Tahap Pertama Rampung, RI Kembali Lanjutkan Impor Minyak Rusia

- Menteri ESDM Bahlil Lahadalia memastikan Indonesia melanjutkan impor minyak mentah Rusia setelah tahap pertama terealisasi demi menjaga cadangan BBM dan ketersediaan energi domestik.
- Pengadaan minyak Rusia dilakukan pemerintah Indonesia melalui skema antarpemerintah atau G2G, dengan Lemigas di bawah Kementerian ESDM ditugaskan menjalankan proses impor.
- Pemerintah tidak membatasi asal pasokan minyak selama sesuai aturan untuk menjaga stok BBM; Bahlil menyatakan harga minyak Rusia yang diperoleh lebih baik tanpa merinci nilainya.
Jakarta, IDN Times - Menteri Energi dan Sumber Daya Mineral (ESDM) Bahlil Lahadalia memastikan impor minyak mentah (crude oil) dari Rusia akan terus dilakukan setelah tahap pertama terealisasi.
Bahlil mengatakan, langkah tersebut dilakukan untuk menjaga cadangan bahan bakar minyak (BBM) nasional agar tidak terjadi kekurangan pasokan. Pemerintah juga ingin memastikan kebutuhan energi dalam negeri tetap tersedia.
"Ini akan terus-menerus, karena apa? Tujuannya adalah untuk menjaga cadangan kita, jangan sampai terjadi kekurangan, dan sekaligus memastikan bahwa energi dalam negeri kita bisa tersedia," kata Bahlil kepada jurnalis di Kompleks Istana Kepresidenan, Jakarta, Selasa (28/7/2026).
1. Impor minyak dilakukan antarpemerintah

Bahlil menjelaskan, impor minyak dari Rusia tahap pertama telah berjalan. Proses pengadaan tersebut dilakukan langsung oleh pemerintah Indonesia melalui skema kerja sama antarnegara atau government to government (G2G).
Untuk menjalankan proses tersebut, pemerintah menugaskan Balai Besar Pengujian Minyak dan Gas Bumi (Lemigas) yang merupakan badan layanan umum (BLU) di bawah Kementerian ESDM.
"Yang melakukan impor itu adalah pemerintah Indonesia. Saya ulangi, yang melakukan impor BBM Rusia itu adalah pemerintah Indonesia, G2G, dan kami dari pemerintah menugaskan Lemigas," ujarnya.

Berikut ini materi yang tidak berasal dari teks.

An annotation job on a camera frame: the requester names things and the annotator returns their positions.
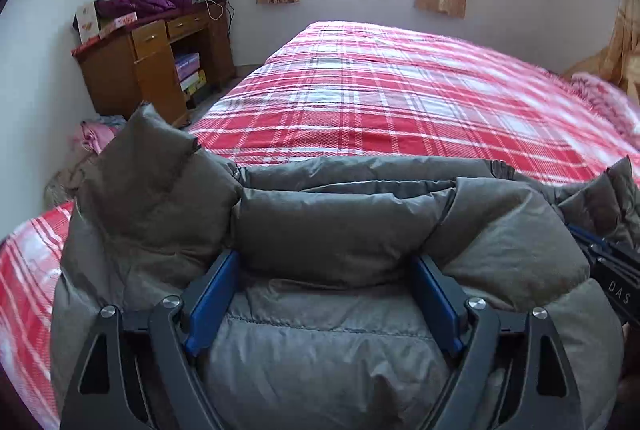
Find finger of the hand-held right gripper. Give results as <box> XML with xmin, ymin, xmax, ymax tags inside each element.
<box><xmin>567</xmin><ymin>223</ymin><xmax>617</xmax><ymax>261</ymax></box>

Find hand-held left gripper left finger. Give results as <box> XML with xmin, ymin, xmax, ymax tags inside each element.
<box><xmin>60</xmin><ymin>250</ymin><xmax>242</xmax><ymax>430</ymax></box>

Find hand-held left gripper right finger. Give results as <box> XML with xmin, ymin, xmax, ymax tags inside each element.
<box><xmin>411</xmin><ymin>255</ymin><xmax>586</xmax><ymax>430</ymax></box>

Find grey puffer jacket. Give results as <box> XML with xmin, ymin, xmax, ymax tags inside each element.
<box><xmin>50</xmin><ymin>102</ymin><xmax>640</xmax><ymax>430</ymax></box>

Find beige clothes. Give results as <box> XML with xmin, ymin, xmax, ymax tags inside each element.
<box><xmin>44</xmin><ymin>152</ymin><xmax>101</xmax><ymax>211</ymax></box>

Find pink clothes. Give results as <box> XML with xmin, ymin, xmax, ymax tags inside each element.
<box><xmin>70</xmin><ymin>120</ymin><xmax>126</xmax><ymax>155</ymax></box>

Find pink folded quilt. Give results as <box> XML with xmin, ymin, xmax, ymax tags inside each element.
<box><xmin>570</xmin><ymin>72</ymin><xmax>640</xmax><ymax>135</ymax></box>

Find bed with red plaid sheet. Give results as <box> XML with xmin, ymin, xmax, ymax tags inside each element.
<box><xmin>0</xmin><ymin>20</ymin><xmax>640</xmax><ymax>430</ymax></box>

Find yellow box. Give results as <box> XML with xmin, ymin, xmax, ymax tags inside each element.
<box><xmin>180</xmin><ymin>70</ymin><xmax>208</xmax><ymax>93</ymax></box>

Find purple box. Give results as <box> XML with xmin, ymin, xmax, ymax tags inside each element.
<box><xmin>173</xmin><ymin>52</ymin><xmax>201</xmax><ymax>80</ymax></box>

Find brown wooden desk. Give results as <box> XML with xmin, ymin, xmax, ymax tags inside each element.
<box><xmin>71</xmin><ymin>0</ymin><xmax>236</xmax><ymax>128</ymax></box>

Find flat red box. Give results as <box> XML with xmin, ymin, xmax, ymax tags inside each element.
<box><xmin>97</xmin><ymin>12</ymin><xmax>138</xmax><ymax>35</ymax></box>

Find white cardboard box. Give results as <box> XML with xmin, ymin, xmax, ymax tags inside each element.
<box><xmin>75</xmin><ymin>2</ymin><xmax>101</xmax><ymax>45</ymax></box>

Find purple clothing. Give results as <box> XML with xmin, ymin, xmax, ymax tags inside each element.
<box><xmin>94</xmin><ymin>0</ymin><xmax>193</xmax><ymax>20</ymax></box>

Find thin cable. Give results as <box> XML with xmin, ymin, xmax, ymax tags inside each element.
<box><xmin>200</xmin><ymin>0</ymin><xmax>235</xmax><ymax>24</ymax></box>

2. Pemerintah tak membatasi sumber impor

Bahlil mengatakan pemerintah memiliki kepentingan untuk menjaga cadangan BBM nasional. Karena itu, pemerintah akan mencari sumber pasokan yang dapat mendukung kebutuhan energi selama tidak melanggar ketentuan yang berlaku.

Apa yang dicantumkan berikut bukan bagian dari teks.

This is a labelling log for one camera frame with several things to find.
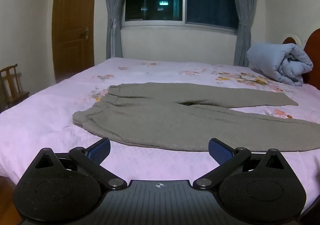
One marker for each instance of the grey pants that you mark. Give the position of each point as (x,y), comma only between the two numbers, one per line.
(162,120)

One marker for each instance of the grey curtain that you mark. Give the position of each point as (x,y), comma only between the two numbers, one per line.
(113,15)
(243,15)

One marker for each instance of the brown wooden headboard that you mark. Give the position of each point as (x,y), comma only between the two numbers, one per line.
(315,45)

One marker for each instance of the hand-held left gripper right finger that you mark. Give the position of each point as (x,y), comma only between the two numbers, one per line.
(219,152)

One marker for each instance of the rolled light blue duvet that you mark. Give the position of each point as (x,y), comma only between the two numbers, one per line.
(277,62)

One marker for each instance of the wooden chair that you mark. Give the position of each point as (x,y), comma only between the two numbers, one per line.
(11,85)

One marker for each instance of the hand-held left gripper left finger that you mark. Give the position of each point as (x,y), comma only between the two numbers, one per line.
(100,152)

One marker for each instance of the bed with pink floral sheet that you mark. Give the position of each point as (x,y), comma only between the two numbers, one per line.
(37,127)

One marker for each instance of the brown wooden door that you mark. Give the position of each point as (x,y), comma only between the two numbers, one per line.
(72,22)

"Pemerintah, dalam hal ini Menteri ESDM, berkepentingan untuk menjaga stok cadangan daripada BBM kita. Saya nggak mau pusing mau ambil dari mana, yang penting tidak melanggar aturan," katanya di Kompleks Istana Kepresidenan, Jakarta, Selasa (21/7/2026).

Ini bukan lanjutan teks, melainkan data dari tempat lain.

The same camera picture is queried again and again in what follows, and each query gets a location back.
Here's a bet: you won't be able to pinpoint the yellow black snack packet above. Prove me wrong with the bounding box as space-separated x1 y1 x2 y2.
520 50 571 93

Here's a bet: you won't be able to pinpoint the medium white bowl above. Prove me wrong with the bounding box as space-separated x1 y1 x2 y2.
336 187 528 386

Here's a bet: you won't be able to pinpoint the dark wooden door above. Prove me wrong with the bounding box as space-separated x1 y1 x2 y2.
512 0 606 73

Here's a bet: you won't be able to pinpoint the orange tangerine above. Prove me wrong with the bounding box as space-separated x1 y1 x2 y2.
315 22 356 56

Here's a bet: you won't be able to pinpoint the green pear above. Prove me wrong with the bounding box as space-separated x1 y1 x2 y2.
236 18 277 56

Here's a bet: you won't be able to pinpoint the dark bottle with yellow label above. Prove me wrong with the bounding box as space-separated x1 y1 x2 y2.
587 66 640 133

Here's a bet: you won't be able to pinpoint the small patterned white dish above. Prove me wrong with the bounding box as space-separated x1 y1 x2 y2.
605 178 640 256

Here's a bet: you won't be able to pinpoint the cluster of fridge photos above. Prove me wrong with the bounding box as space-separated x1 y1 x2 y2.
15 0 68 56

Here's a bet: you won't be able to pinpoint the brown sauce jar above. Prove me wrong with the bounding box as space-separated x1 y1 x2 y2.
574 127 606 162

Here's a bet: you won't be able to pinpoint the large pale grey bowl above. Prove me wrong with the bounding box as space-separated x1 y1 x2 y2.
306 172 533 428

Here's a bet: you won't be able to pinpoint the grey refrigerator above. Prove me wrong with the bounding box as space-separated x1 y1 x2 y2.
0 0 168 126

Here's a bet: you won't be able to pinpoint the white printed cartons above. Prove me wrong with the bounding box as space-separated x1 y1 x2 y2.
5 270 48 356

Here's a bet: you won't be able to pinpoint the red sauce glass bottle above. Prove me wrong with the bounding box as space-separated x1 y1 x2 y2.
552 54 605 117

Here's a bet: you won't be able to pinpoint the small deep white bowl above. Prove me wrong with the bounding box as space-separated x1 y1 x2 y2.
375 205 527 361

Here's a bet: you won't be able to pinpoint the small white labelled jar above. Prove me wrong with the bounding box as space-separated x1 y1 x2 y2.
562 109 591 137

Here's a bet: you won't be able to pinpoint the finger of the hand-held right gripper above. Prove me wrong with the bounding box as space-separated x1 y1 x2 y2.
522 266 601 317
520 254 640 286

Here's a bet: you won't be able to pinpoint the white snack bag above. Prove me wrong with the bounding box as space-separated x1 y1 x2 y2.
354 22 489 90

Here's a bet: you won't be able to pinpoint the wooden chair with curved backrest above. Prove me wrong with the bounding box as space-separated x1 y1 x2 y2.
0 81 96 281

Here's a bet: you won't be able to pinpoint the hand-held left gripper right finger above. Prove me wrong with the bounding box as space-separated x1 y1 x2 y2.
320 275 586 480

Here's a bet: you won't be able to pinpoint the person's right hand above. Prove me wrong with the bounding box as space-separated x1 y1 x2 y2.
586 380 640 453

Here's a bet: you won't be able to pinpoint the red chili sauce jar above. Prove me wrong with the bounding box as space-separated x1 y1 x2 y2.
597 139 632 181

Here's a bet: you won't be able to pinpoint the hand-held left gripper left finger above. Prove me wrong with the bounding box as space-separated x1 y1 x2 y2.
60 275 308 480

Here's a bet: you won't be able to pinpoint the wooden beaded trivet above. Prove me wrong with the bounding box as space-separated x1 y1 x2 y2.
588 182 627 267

3. Bahlil sebut harga minyak Rusia lebih baik

Saat ditanya mengenai harga minyak yang diimpor dari Rusia, Bahlil tidak menjelaskan secara rinci nilai pembeliannya. Dia hanya memastikan harga yang diperoleh pemerintah lebih baik.
"Udah jangan tanya hargalah, yang jelas lebih baik, ya," kata mantan Menteri Investasi/Kepala Badan Koordinasi Penanaman Modal (BKPM) itu.